Imagine what would it be like to dance close together
In this land of water and knowledge . . .
To drink deep what is undrinkable.
Joy Harjo, Trees Speaking
A poem begins in delight and ends in wisdom.
Robert Frost
A LITURGY OF READING AND PRAYER FOR THE SEASON OF TRINITY
Opening Prayer
May we dance together.
In the name and mystery of God,
who is Creator, Redeemer, and Sustainer.
Amen.
1st Readings
Proverbs 8: Various
Does not wisdom call,
and does not understanding raise her voice?

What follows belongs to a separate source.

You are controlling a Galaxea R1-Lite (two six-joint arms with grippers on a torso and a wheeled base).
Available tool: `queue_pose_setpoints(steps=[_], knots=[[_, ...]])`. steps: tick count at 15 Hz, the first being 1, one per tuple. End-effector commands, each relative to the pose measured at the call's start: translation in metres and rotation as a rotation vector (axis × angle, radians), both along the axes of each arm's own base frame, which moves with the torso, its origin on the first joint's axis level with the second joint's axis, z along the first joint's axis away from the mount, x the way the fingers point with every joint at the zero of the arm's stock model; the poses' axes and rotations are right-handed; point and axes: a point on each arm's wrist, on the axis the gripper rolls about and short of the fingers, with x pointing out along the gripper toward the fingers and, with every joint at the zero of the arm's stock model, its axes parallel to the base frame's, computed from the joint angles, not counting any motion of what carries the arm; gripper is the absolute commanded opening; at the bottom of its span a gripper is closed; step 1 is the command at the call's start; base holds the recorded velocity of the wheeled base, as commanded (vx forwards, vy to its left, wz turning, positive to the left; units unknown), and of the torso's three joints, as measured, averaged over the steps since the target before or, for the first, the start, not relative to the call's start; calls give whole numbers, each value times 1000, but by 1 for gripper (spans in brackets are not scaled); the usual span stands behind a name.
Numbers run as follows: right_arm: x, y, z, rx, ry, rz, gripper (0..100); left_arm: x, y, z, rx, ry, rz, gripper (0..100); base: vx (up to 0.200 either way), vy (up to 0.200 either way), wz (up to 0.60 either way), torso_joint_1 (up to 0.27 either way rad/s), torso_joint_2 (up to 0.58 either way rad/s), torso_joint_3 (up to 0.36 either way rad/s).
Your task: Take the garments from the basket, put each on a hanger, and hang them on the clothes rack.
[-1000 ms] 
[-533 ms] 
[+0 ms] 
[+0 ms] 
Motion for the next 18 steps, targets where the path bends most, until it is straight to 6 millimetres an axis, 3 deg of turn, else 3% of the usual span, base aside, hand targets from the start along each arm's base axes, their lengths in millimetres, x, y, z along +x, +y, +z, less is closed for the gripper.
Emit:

On the heights, beside the way,
at the crossroads she takes her stand;
beside the gates in front of the town,
at the entrance of the portals she cries out:
‘To you, O people, I call,
and my cry is to all that live.The Lord created me at the beginning* of his work,*
the first of his acts of long ago.
Ages ago I was set up,
at the first, before the beginning of the earth.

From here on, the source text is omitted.